ナティクシス・インベストメント・マネージャーズは、日本の機関投資家に「ESG(環境・社会・ガバナンス)投資は超過リターンの獲得に有効」と呼びかける。実践のポイントを含めて、同社のESG関連の担当者に聞いた。(取材日:2019年12月6日)

ナティクシス・インベストメント・マネージャーズ
ナティクシス・インベストメント・マネージャーズ
アジア太平洋ヘッド ファブリス・シェムニー氏(写真左)
CSR及びESGヘッド ハラルド・ウォルコテ氏(写真右)

日本のESG投資の現状をどう見るか。

シェムニー 環境問題の報道が増えた影響もあって、ここ2年ほどで真剣さが増した印象だ。我々のセミナーでも、機関投資家から詳細な質問を受けるようになった。

「ESG投資はリターンを犠牲にして社会貢献する」という認識が根強い。

ウォルコテ ESG投資から超過リターンを得ることはできる。しかし、誰もができることではない。可能なのは、①超過リターンを得られるとの確信をもち、②説明力の高い投資を行え、③データへのアクセスとその分析力を備え、④必要な専門知識と経験を有する――との4条件を満たした投資家と考える。
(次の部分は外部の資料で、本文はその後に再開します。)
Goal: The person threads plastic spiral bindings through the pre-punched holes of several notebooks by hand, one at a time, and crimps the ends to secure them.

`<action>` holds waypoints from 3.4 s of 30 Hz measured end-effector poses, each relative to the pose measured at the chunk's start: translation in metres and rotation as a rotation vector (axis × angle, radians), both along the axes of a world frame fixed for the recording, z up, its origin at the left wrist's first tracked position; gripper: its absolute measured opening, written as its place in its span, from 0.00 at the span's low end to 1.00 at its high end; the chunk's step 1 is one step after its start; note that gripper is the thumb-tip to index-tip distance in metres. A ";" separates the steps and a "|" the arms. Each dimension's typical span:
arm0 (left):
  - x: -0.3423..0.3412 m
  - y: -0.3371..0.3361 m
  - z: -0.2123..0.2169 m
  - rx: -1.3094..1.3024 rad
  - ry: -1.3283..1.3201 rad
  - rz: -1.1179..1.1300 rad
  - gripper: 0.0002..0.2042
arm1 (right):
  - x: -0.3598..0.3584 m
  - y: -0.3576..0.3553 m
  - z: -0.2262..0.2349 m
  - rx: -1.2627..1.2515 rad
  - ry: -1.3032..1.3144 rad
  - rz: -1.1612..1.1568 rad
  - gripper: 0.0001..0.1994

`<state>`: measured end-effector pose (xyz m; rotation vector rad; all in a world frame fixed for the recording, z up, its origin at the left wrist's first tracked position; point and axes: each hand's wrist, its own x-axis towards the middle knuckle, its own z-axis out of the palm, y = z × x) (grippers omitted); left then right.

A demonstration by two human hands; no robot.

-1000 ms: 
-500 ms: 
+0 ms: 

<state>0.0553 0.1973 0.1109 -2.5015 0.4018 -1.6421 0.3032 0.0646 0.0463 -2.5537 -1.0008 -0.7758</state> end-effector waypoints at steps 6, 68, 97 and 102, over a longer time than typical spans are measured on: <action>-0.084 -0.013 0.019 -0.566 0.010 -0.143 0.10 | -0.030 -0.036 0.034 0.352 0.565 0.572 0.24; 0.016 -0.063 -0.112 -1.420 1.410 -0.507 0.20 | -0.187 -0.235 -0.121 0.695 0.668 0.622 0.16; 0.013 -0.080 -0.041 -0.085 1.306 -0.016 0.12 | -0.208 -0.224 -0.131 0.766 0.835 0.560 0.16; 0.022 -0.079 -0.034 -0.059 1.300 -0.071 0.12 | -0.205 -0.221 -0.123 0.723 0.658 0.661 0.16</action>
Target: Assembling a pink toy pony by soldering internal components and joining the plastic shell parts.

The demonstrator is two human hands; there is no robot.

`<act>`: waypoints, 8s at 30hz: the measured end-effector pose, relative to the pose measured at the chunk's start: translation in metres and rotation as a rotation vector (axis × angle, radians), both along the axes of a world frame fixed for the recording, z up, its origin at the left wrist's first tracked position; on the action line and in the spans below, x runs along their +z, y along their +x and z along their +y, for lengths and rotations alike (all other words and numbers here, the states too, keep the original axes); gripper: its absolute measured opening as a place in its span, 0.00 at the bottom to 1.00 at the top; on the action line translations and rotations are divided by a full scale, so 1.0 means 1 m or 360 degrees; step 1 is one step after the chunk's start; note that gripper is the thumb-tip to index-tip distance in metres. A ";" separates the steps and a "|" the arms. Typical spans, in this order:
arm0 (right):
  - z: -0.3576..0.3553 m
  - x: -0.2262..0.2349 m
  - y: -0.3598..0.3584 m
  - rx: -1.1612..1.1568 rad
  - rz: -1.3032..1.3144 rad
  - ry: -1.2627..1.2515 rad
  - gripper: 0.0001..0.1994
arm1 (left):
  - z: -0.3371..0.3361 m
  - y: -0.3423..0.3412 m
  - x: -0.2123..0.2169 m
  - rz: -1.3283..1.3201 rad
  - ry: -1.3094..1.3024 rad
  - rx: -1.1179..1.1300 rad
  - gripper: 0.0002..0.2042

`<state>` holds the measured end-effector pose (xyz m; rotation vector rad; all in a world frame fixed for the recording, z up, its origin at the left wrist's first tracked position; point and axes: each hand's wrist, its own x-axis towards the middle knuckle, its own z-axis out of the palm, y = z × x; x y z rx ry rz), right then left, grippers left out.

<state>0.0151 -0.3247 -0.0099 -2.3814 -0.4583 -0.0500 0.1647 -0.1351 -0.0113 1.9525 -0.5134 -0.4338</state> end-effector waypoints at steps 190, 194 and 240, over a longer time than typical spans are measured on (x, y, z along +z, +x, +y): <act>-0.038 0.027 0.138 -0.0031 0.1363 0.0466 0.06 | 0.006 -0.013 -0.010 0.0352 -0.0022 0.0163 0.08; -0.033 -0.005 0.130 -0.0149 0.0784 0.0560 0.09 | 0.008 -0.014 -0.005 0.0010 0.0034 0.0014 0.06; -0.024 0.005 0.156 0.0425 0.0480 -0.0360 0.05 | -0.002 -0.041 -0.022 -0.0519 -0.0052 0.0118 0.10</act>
シェムニー 我々は、ESGという名称が広まっていない30年前から、投資対象企業の選定において、環境対策や社会的責任に関するスタンス、コーポレートガバナンスなどを重視してきた。日本でも、GPIF(年金積立金管理運用独立行政法人)がESGに熱心に取り組んでおり、機関投資家や企業経営者の世代交代も相まって、今後はますますESG投資が浸透していくと期待している。

ナティクシス・インベストメント・マネージャーズのESG投資の特徴は。

ウォルコテ ESG投資や社会的責任投資で実績のあるグループ会社「ミローバ」などのリサーチ力を活用している。現在、当社の全運用戦略の89%でESG観点の銘柄選択を実施している。例えば、グローバル株式戦略では、ESGタイプのファンドのほうがそうでないファンドより運用実績が優れている。

日本の機関投資家へメッセージを。

シェムニー 企業を非財務面からもリサーチするESG投資は、投資リスクを考える新たな視点となるだろう。

ウォルコテ ESGはリスクマネジメントを向上できるツールだ。我々はアセットオーナーと価値観を共有しながら、顧客にとって効果的なESGの運用戦略を提供していく。